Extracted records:
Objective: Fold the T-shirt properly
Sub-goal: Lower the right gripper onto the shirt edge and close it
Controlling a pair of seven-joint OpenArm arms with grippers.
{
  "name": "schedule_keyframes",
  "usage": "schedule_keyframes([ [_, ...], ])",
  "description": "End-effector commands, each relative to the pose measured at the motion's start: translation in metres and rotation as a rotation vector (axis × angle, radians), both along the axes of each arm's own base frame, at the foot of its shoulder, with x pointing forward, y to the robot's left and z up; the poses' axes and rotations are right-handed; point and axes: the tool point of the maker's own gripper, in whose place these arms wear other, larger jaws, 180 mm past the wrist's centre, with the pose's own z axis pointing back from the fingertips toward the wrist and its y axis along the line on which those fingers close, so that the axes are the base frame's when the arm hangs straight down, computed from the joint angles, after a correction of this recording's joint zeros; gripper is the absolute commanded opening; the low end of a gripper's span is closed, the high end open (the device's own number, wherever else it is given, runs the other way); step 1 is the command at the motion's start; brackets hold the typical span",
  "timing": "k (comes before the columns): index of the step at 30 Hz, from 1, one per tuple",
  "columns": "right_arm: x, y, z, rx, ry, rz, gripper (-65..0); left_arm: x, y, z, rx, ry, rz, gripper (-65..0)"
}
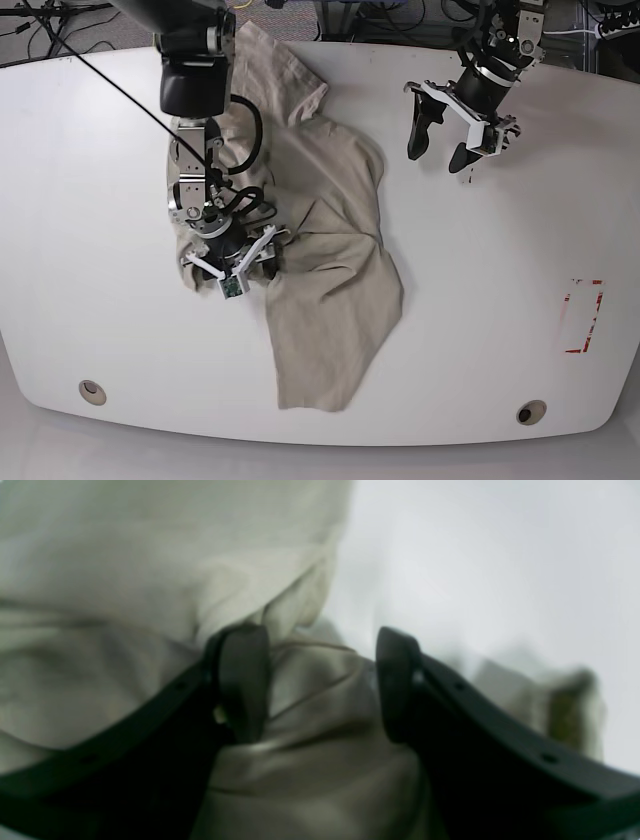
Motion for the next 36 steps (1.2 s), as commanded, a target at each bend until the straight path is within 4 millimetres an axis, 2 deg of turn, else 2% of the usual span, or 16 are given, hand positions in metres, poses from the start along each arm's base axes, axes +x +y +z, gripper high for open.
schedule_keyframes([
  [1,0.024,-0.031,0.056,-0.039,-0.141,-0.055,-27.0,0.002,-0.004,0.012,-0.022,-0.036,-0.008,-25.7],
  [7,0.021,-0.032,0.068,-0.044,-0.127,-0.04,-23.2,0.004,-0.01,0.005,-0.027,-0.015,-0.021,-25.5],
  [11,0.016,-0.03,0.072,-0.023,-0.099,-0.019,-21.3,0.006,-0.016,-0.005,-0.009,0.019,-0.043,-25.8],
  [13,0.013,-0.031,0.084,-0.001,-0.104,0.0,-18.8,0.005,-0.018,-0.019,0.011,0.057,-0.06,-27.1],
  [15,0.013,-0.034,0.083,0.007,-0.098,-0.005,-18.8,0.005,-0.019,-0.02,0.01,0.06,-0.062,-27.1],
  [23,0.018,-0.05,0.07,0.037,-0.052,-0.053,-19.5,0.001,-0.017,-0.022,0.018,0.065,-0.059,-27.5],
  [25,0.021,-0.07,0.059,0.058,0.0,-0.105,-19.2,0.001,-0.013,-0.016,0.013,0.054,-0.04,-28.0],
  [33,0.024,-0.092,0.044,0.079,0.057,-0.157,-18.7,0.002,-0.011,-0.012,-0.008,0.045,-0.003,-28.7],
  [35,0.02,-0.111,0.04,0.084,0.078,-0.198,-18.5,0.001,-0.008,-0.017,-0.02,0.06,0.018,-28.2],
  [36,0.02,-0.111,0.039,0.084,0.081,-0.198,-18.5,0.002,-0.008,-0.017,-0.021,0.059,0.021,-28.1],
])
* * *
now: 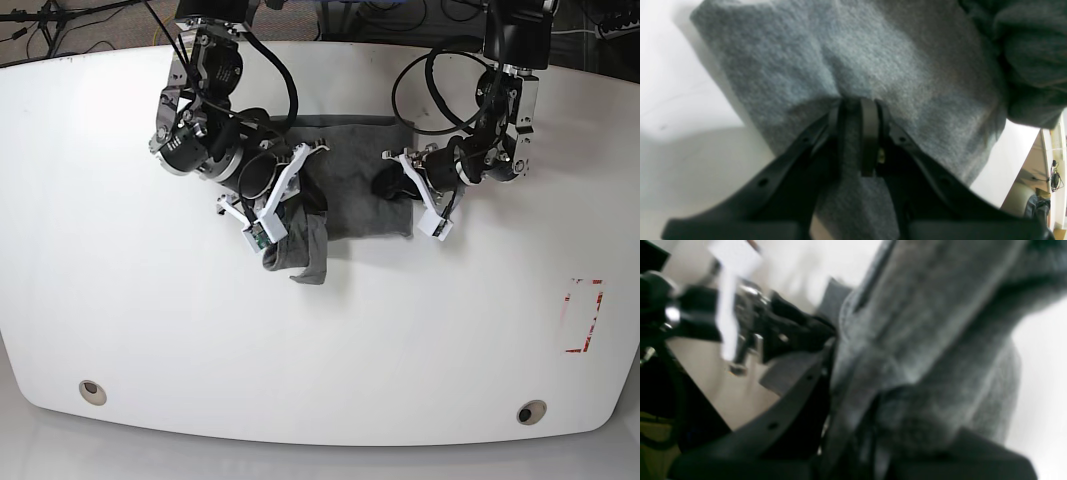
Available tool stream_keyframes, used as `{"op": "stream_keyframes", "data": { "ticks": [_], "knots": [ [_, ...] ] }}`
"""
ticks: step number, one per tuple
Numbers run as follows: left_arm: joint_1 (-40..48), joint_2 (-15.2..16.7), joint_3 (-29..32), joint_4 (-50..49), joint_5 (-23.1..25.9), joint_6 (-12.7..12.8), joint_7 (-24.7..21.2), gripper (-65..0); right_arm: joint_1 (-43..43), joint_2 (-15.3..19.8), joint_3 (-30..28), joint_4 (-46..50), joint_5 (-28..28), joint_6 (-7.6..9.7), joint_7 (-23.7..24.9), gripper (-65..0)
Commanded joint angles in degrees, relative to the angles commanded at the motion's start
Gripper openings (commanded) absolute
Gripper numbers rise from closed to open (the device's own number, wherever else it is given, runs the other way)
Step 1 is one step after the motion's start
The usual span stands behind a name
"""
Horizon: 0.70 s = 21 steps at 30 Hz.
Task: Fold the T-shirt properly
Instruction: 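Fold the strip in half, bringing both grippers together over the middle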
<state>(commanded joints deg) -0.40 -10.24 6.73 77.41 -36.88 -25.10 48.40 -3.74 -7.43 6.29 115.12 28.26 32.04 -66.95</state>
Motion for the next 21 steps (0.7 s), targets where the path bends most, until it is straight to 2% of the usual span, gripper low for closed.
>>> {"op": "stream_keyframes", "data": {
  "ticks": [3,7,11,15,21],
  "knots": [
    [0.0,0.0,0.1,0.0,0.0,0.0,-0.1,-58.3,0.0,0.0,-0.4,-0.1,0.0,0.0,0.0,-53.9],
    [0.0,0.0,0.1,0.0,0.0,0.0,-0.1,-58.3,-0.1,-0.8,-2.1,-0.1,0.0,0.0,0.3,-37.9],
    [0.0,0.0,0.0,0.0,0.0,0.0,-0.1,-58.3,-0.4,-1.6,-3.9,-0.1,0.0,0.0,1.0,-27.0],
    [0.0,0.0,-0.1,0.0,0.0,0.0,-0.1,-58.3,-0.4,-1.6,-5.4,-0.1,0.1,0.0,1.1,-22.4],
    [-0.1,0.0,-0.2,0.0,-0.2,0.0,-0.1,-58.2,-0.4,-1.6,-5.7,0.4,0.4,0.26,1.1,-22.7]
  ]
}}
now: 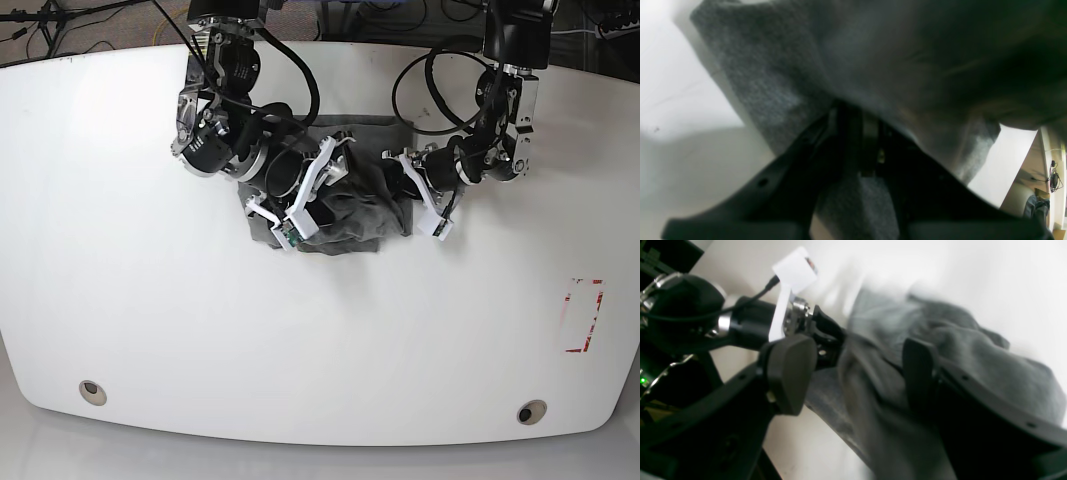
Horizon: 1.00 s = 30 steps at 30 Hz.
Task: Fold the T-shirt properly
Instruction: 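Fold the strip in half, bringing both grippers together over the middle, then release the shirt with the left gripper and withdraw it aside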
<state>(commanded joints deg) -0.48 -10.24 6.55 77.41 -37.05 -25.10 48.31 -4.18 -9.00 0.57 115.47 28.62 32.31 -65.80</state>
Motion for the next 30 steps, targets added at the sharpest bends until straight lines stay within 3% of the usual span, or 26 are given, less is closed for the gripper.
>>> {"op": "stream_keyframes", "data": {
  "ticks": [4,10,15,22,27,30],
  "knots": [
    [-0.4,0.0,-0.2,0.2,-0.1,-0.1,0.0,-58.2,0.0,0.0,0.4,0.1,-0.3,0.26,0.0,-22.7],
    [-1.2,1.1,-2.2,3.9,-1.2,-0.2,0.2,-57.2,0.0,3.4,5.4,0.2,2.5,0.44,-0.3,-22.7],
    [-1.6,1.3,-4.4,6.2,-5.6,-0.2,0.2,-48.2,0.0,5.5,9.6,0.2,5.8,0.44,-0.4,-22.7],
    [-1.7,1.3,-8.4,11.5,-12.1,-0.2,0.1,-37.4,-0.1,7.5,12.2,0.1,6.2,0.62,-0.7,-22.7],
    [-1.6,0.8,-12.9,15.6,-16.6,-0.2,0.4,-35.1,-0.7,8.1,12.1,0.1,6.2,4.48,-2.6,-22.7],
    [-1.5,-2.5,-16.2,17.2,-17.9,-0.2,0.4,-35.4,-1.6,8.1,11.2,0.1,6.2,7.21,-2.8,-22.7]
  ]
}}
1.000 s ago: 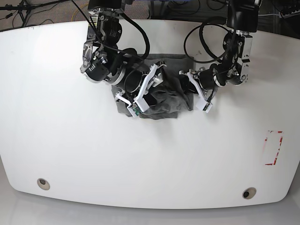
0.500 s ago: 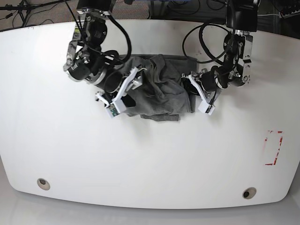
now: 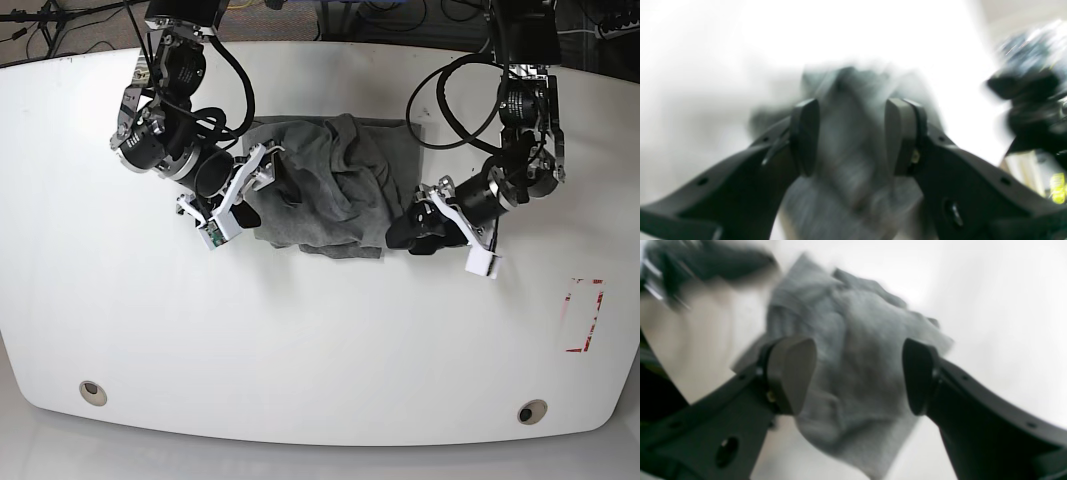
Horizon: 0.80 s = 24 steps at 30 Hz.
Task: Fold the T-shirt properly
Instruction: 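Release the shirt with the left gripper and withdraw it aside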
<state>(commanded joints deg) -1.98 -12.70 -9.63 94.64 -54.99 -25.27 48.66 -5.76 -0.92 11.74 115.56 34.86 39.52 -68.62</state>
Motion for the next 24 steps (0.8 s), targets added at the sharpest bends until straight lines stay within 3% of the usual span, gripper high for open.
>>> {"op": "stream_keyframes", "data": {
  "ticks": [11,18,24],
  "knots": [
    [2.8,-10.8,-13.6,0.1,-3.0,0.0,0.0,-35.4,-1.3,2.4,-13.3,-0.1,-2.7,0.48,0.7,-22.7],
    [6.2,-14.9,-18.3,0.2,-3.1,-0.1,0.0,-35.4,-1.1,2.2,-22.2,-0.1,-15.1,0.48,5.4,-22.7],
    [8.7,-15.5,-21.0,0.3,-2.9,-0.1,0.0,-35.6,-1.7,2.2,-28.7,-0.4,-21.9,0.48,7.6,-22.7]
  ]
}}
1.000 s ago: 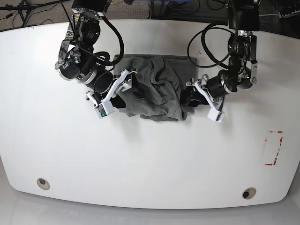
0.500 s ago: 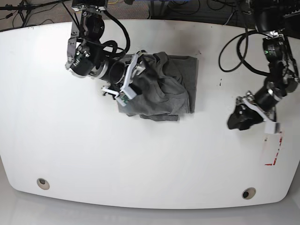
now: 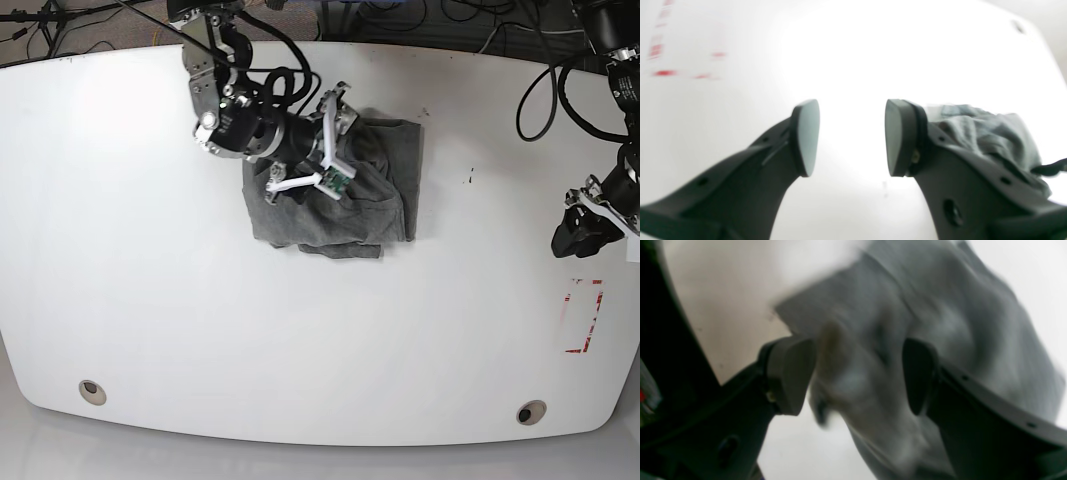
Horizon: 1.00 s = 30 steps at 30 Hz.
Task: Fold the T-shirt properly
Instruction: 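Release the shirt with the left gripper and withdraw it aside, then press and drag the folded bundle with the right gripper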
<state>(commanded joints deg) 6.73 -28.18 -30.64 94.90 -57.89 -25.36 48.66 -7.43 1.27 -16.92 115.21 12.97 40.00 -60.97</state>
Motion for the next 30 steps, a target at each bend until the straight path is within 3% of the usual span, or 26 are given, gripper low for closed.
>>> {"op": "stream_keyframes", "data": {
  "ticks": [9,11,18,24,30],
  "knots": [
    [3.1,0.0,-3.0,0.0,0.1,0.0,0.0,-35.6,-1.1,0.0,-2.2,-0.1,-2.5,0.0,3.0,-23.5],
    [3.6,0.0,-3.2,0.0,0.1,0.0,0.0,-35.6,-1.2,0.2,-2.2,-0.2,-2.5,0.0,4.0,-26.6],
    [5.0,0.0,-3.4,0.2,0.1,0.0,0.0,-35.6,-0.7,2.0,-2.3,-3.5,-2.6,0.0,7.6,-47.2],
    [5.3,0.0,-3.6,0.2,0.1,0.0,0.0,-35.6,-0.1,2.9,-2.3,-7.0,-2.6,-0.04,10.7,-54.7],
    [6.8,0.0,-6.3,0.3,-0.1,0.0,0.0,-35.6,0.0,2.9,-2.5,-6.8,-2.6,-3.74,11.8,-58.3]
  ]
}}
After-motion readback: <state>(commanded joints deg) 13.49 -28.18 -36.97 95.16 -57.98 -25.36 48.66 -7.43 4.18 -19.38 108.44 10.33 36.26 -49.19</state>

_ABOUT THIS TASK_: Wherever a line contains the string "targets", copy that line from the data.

_PROBLEM SOLUTION_:
Motion for the next 21 steps (0.7 s), targets where the path bends most, until it is straight to 2% of the usual span, gripper low for closed.
Motion for the next 30 steps, targets added at the sharpest bends until straight lines stay within 3% of the usual span, or 26 are given, less is closed for the gripper.
Motion for the next 24 steps (0.8 s), targets added at the sharpest bends until straight lines stay within 3% of the usual span, gripper high for open.

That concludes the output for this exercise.